Improve a query...

Started by Eric G. Milleralmost 25 years ago6 messagesgeneral
Jump to latest
#1Eric G. Miller
egm2@jps.net

Looking for the best way to formulate a query to select
the most "recent" entry for an organization in a table
like:

CREATE TABLE reports (

-- Report Id used to link up related 1:M rather than multi-key
rpt_id SERIAL NOT NULL PRIMARY KEY,

-- A Unique ID for the organization
org_id char(10) NOT NULL CHECK(CHARACTER_LENGTH(op_id) = 10),

-- The reporting period
period integer NOT NULL

-- Various and Sundry ...
.
.
.

UNIQUE (org_id,period)
);

If max(period) for an organization yields the most recent reporting,
I want to get whatever is the most recent report for each organization.

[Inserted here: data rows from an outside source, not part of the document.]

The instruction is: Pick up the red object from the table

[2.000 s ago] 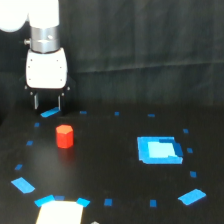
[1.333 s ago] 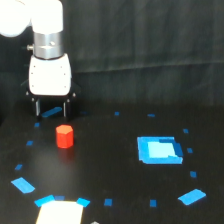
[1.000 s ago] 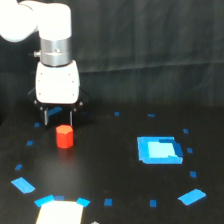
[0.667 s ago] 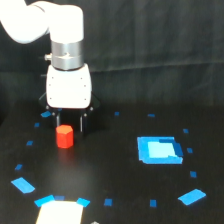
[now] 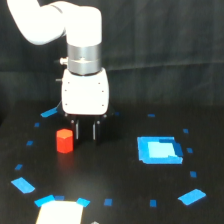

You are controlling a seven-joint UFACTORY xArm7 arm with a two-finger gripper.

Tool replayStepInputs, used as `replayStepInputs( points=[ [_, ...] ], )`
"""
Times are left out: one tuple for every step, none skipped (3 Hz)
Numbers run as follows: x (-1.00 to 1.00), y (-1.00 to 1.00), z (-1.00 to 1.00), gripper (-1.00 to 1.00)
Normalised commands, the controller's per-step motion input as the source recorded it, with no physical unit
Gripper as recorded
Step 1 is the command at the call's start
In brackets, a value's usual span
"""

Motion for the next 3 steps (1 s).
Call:
replayStepInputs(
  points=[
    [-0.2, 1.0, -0.26, 0.67],
    [-1.0, 1.0, -0.07, 1.0],
    [-1.0, -0.32, -0.49, 1.0]
  ],
)
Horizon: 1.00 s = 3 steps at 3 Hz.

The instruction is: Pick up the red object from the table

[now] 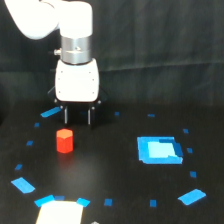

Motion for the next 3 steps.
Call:
replayStepInputs(
  points=[
    [-0.91, -0.93, -0.21, 1.0],
    [0.36, -1.0, -0.91, -0.9],
    [0.93, -1.0, -0.92, -0.15]
  ],
)
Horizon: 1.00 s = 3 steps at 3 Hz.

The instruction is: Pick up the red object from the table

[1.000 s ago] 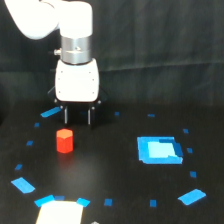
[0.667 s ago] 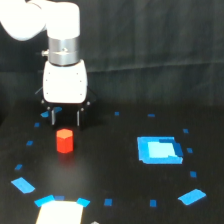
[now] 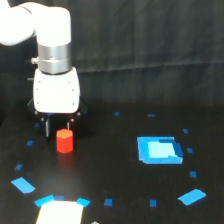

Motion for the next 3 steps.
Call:
replayStepInputs(
  points=[
    [1.0, -1.0, -1.0, -0.82],
    [1.0, -1.0, -1.0, -1.0],
    [0.91, -0.28, 1.0, -1.0]
  ],
)
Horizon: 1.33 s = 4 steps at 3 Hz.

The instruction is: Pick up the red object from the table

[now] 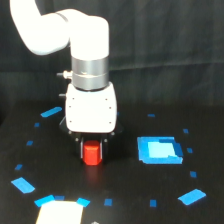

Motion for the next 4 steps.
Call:
replayStepInputs(
  points=[
    [-0.28, 1.0, 1.0, -0.24],
    [0.05, 1.0, 1.0, -0.49],
    [-0.61, 1.0, 1.0, -0.27],
    [-0.22, 1.0, 1.0, -1.0]
  ],
)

This query works, but seems expensive...

SELECT a.rpt_id, a.org_id, a.period, ...
FROM reports As a
INNER JOIN
(SELECT b.org_id, max(b.period) As period
FROM reports b group by b.org_id) As c
ON a.org_id = c.org_id and a.period = c.period;

EXPLAIN looks thusly:

NOTICE: QUERY PLAN:

Merge Join (cost=147.98..164.48 rows=10 width=48)
-> Sort (cost=69.83..69.83 rows=1000 width=32)
-> Seq Scan on reports a (cost=0.00..20.00 rows=1000 width=32)
-> Sort (cost=78.15..78.15 rows=100 width=16)
-> Subquery Scan c (cost=69.83..74.83 rows=100 width=16)
-> Aggregate (cost=69.83..74.83 rows=100 width=16)
-> Group (cost=69.83..72.33 rows=1000 width=16)
-> Sort (cost=69.83..69.83 rows=1000 width=16)
-> Seq Scan on reports b (cost=0.00..20.00
rows=1000 width=16)

The data is very hierarchical so I didn't want to carry around alot of
key fields in related "many-sided" tables which may also have related
"many-sided" tables. Any ideas on how to minimize the multiple
scans on the table? The numbers for explain probably aren't telling
much since there's not much real data in the table at this time...

--
Eric G. Miller <egm2@jps.net>

#2Tom Lane
tgl@sss.pgh.pa.us
In reply to: Eric G. Miller (#1)
Re: Improve a query...

"Eric G. Miller" <egm2@jps.net> writes:

Looking for the best way to formulate a query to select
the most "recent" entry for an organization in a table
like:

Take a look at the SELECT reference page's example for
SELECT DISTINCT ON:

: For example,
:
: SELECT DISTINCT ON (location) location, time, report
: FROM weatherReports
: ORDER BY location, time DESC;
:
: retrieves the most recent weather report for each location.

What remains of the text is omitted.